> _ABOUT THIS TASK_
Exact reproduction of the following data is required.

> _STORED DATA_
################
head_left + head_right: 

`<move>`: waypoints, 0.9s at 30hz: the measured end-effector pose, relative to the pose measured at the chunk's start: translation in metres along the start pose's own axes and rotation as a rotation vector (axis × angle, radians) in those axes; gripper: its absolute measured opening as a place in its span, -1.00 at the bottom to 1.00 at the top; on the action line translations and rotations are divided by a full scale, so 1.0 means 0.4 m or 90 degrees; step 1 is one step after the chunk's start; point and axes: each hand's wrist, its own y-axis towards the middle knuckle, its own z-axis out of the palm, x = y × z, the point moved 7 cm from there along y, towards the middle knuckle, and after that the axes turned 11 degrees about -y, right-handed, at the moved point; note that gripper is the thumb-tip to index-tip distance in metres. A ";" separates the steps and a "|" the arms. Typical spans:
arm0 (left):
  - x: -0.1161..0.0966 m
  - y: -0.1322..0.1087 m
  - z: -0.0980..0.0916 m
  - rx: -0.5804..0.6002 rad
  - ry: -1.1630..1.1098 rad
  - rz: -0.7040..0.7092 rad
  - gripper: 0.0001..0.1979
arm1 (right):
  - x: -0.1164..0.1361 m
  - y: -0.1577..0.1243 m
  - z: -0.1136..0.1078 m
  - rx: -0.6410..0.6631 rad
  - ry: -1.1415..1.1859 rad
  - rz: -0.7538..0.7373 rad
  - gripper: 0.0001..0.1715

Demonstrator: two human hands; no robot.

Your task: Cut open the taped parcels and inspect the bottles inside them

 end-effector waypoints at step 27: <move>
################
> _ANSWER TO THIS EXERCISE_
head_left + head_right: 

`<move>`: waypoints, 0.9s at 30hz: the measured end-effector pose, relative to the pose measured at the chunk's start: translation in metres along the start pose's own axes and rotation as a rotation vector (axis × angle, radians) in those axes; gripper: its absolute measured opening as a place in its span, -1.00 at the bottom to 1.00 at the top; on the action line translations and rotations are divided by a full scale, so 1.0 means 0.4 m or 90 degrees; step 1 is one step after the chunk's start; point and axes: each hand's wrist, its own y-axis towards the middle knuckle, its own z-axis out of the palm, x = y × z, the point moved 7 cm from there along y, towards the middle knuckle, and after that the axes turned 11 degrees about -y, right-handed, at the moved point; note that gripper is the thumb-tip to index-tip distance in metres. A ";" separates the steps and a "|" the arms. Typical spans:
arm0 (left):
  - x: -0.1161..0.0966 m
  - y: -0.1322..0.1087 m
  - z: -0.0980..0.0916 m
  - rx: -0.5804..0.6002 rad
  - ry: -1.1630..1.1098 rad
  - rz: -0.7040..0.7092 rad
  - gripper: 0.0001..0.1979
arm1 (right):
  - x: -0.1164..0.1361 m
  - y: -0.1577..0.1243 m
  - z: -0.1136..0.1078 m
  - rx: -0.6410..0.6631 rad
  - ry: -1.1415..1.1859 rad
  - rz: -0.7538..0.7373 rad
  - gripper: 0.0001..0.1715

Demonstrator: two human hands; no robot.

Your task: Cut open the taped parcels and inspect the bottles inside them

 end-effector waypoints at step 27: <move>

No additional output will be produced.